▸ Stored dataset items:
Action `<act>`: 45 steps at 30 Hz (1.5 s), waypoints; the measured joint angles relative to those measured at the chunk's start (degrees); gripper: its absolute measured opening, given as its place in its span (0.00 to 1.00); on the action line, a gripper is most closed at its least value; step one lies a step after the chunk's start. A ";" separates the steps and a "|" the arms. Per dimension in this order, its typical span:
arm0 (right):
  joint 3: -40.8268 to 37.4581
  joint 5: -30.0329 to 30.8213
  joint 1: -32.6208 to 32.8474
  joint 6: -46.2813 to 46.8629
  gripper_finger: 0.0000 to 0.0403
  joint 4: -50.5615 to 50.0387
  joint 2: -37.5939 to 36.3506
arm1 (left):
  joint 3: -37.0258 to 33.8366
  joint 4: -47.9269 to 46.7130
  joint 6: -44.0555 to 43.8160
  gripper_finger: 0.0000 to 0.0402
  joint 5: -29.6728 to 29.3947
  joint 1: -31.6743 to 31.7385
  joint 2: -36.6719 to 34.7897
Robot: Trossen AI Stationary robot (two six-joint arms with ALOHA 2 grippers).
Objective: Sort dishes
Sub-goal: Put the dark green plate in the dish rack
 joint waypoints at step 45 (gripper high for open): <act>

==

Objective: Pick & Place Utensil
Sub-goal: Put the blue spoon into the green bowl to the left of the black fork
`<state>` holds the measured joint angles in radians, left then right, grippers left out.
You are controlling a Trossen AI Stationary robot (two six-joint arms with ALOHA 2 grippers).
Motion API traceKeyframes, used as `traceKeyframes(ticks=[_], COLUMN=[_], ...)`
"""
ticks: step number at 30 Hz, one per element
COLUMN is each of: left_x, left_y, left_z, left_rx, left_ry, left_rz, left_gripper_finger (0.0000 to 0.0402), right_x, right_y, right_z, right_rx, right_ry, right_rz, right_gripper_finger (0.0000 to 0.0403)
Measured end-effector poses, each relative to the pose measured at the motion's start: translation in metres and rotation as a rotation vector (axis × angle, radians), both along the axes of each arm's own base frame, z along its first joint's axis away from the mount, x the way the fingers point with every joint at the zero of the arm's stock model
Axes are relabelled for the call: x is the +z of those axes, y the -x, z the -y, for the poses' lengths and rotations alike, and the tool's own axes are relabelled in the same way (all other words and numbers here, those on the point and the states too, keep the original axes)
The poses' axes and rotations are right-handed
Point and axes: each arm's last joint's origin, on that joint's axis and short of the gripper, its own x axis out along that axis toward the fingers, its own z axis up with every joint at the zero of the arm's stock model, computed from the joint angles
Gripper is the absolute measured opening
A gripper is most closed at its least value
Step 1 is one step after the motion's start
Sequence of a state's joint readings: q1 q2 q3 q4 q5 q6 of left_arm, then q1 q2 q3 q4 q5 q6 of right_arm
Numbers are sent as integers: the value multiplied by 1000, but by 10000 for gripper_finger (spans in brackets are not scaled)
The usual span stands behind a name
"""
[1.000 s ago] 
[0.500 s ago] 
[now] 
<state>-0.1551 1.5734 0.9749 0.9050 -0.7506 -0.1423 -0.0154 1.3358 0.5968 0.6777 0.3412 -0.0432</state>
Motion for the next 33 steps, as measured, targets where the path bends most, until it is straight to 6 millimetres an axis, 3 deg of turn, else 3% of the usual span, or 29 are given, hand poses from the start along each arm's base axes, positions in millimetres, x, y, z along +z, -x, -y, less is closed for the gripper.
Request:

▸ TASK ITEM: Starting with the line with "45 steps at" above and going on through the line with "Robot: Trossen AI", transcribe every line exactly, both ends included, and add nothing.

▸ THE ANSWER:
Action `<act>`: 45 steps at 30 Hz (1.5 s), waypoints; the measured joint angles relative to those measured at the chunk's start (degrees); gripper: its absolute measured opening, given as its place in its span (0.00 to 1.00); on the action line, a gripper is most closed at its least value; step one lies a step after the chunk's start. A ";" separates the steps and a "|" the arms. Per dimension in this order, its typical span:
arm0 (right):
  joint 3: -40.8268 to 37.4581
  joint 5: -30.0329 to 30.8213
  joint 1: -32.6208 to 32.8474
  joint 6: -46.2813 to 46.8629
  gripper_finger: 0.0000 to 0.0403
  joint 4: -50.5615 to 50.0387
  joint 2: -37.5939 to 36.3506
arm1 (left):
  joint 3: -37.0258 to 33.8366
  joint 4: -47.9269 to 46.7130
  joint 6: -44.0555 to 43.8160
  gripper_finger: 0.0000 to 0.0402
  joint 5: -29.6728 to 29.3947
  joint 1: -31.6743 to 31.7385
  joint 2: -36.6719 to 34.7897
Robot: Trossen AI Stationary robot (two six-joint arms with ALOHA 2 grippers).

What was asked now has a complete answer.